▸ Work instructions
Extract exactly and only the lines of the data below, starting at the line with "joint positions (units" and stopping after the final line.

▸ Data excerpt
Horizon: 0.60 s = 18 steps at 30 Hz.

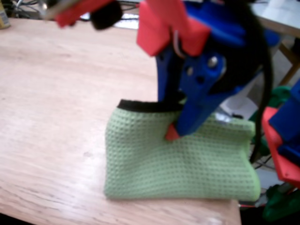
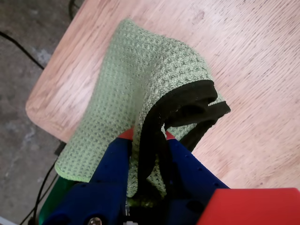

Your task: Clean the table

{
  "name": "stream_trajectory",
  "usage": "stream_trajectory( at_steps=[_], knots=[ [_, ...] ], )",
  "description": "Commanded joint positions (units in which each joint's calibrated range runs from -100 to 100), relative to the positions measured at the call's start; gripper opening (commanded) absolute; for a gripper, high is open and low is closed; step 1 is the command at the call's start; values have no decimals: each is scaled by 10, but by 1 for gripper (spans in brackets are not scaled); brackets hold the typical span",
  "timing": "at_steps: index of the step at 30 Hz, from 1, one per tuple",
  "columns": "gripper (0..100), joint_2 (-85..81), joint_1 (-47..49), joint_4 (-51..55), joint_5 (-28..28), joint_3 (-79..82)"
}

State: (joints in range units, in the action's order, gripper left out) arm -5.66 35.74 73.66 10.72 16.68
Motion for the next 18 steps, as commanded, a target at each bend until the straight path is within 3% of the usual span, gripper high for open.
stream_trajectory(
  at_steps=[1, 9, 13, 14, 18],
  knots=[
    [0, 47, 6, -11, 0, -2],
    [1, 190, -4, -12, 2, -14],
    [0, 181, -195, -12, 4, -15],
    [0, 184, -320, -12, 4, -15],
    [0, 190, -532, -12, 23, -15]
  ],
)
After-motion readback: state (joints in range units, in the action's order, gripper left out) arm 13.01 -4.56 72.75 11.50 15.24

▸ Response area
  "description": "Commanded joint positions (units in which each joint's calibrated range runs from -100 to 100), relative to the positions measured at the call's start; gripper opening (commanded) absolute; for a gripper, high is open and low is closed; step 1 is the command at the call's start; values have no decimals: each is scaled by 10, but by 1 for gripper (spans in brackets are not scaled); brackets hold the typical span",
  "timing": "at_steps: index of the step at 30 Hz, from 1, one per tuple",
  "columns": "gripper (0..100), joint_2 (-85..81), joint_1 (-47..49), joint_4 (-51..55), joint_5 (-28..28), joint_3 (-79..82)"
}

State: (joints in range units, in the action's order, gripper left out) arm -5.66 35.74 73.66 10.72 16.68
Motion for the next 18 steps, as commanded, a target at each bend until the straight path is within 3% of the usual span, gripper high for open.
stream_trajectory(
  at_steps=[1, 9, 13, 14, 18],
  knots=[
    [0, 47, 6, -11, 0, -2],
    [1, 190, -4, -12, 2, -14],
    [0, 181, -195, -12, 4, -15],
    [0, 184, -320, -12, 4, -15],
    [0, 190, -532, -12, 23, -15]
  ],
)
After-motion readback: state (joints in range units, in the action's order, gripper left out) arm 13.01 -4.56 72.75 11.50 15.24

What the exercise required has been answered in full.